• _About this task_:
Starting at the line below holding "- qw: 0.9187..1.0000" and stopping at the line holding "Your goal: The", print every line exactly, both ends included, and leave the rest out.

====================

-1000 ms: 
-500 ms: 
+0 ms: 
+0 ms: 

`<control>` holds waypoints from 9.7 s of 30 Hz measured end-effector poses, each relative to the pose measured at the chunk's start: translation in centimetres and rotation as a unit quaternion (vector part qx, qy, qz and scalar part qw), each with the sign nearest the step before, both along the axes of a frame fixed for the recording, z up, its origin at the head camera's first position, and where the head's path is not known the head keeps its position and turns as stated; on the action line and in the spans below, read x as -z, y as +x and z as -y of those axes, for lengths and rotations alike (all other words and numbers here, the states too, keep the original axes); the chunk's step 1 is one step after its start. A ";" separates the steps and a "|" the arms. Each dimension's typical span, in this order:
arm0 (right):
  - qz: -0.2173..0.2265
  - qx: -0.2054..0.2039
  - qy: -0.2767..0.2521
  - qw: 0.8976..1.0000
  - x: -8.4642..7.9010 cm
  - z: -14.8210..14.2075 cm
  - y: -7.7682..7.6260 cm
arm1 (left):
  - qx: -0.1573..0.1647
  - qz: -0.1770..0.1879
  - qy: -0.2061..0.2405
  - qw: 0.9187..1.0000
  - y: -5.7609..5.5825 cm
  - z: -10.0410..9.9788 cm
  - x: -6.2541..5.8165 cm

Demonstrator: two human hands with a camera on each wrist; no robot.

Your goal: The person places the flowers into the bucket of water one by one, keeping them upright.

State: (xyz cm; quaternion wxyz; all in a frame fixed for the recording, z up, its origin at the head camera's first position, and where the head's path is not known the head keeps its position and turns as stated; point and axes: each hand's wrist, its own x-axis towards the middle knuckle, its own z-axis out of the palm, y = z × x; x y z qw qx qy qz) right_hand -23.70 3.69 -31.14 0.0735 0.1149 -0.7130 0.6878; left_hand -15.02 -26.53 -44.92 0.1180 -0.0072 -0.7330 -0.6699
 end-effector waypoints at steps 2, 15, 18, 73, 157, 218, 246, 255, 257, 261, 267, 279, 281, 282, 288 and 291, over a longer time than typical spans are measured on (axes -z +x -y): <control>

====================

• _Task output_:
  - qw: 0.9187..1.0000
  - y: -5.7609..5.5825 cm
  - z: -10.0410..9.9788 cm
  - x: -6.2541..5.8165 cm

Demonstrator: two human hands with a camera on each wrist; no robot.

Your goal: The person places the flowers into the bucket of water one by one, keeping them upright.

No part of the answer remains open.